§ **WHAT YOU ARE ASKED TO DO**
Write out again, exactly, the lines below starting at the one with "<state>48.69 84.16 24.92" and ending at the one with "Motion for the".

§ **RECORDED INFORMATION**
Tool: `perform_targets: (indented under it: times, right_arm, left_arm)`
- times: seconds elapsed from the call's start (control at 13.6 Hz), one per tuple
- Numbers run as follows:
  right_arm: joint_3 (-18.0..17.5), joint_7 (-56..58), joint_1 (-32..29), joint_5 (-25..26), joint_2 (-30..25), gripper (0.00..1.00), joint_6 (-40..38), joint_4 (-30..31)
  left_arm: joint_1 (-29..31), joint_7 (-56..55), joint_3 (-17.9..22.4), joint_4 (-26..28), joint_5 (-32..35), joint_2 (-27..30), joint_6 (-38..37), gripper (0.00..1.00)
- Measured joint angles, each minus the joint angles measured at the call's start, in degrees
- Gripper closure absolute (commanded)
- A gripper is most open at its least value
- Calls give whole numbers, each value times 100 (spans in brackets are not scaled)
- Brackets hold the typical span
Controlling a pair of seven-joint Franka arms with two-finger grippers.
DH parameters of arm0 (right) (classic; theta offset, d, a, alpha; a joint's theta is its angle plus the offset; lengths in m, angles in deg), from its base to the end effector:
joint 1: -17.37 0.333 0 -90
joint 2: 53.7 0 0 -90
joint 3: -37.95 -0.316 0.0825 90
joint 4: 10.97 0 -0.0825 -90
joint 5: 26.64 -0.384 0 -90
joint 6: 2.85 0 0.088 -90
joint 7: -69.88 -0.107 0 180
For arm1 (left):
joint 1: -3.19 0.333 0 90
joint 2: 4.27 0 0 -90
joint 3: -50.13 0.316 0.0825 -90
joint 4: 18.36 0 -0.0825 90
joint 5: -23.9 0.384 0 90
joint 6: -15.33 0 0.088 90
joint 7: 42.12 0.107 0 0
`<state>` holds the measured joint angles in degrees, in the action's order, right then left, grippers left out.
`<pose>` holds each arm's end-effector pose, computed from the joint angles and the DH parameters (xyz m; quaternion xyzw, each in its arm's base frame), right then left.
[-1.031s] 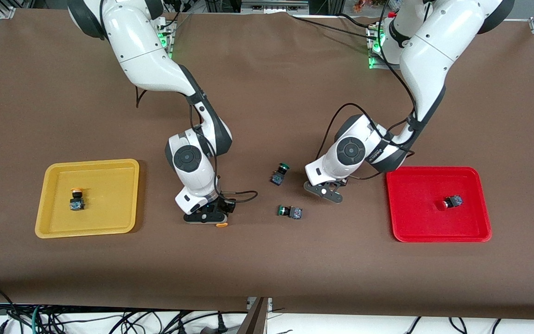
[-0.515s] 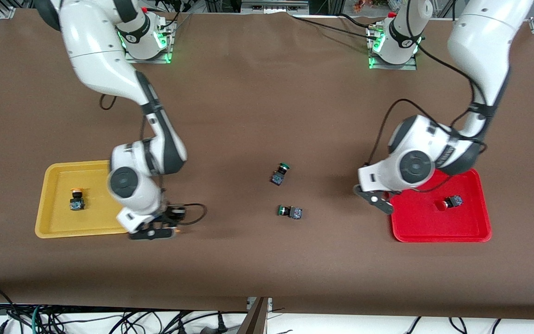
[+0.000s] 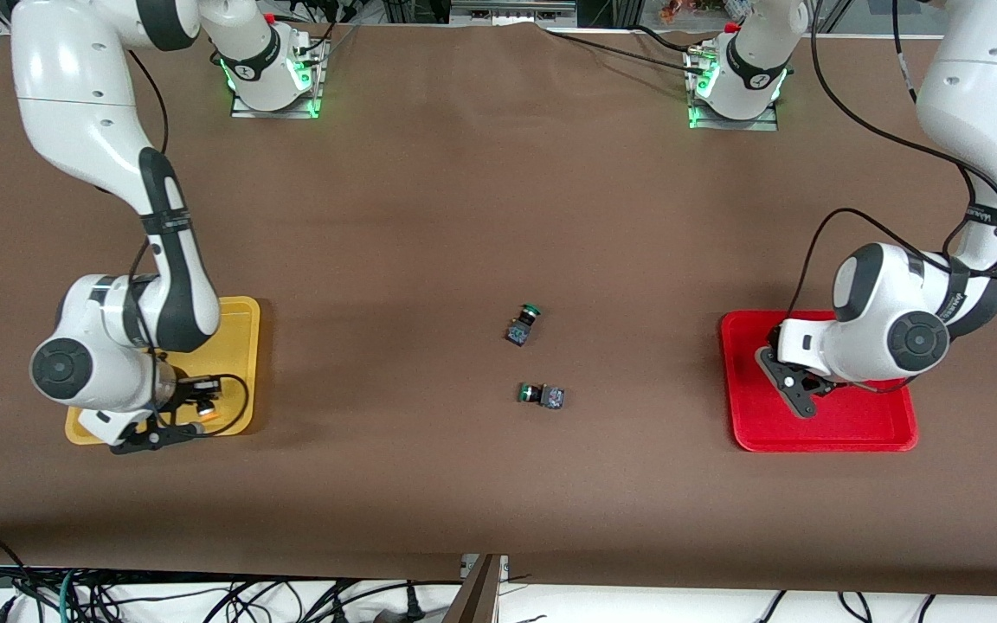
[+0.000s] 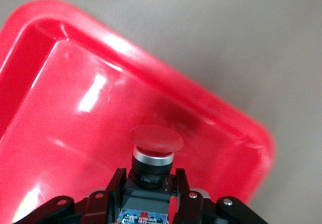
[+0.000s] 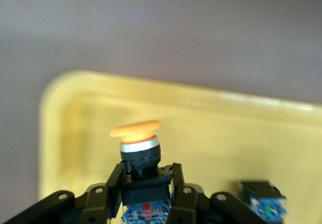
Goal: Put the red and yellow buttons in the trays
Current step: 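Place the yellow button in the yellow tray while the left gripper places red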
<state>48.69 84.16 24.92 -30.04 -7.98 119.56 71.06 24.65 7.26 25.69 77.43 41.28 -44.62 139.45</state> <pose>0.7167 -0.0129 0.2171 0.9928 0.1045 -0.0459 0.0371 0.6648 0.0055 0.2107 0.8679 -0.4918 -0.0534 0.0443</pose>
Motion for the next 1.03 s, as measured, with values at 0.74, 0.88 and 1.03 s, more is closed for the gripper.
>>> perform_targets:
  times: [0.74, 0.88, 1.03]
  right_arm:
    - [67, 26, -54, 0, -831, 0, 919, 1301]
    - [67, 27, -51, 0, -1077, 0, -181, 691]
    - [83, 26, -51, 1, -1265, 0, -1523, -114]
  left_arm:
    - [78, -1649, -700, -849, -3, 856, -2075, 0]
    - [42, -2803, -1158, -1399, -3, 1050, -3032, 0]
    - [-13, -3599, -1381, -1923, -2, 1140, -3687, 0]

§ **WRITTEN REPLY**
<state>48.69 84.16 24.92 -30.04 -7.98 119.56 71.06 24.65 7.26 25.69 77.43 41.28 -44.62 139.45</state> <pose>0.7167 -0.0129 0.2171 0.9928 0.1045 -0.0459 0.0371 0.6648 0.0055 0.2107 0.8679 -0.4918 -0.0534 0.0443</pose>
Motion for the next 1.03 s, as measured, with values at 0.74, 0.88 and 1.03 s, more is closed for the gripper.

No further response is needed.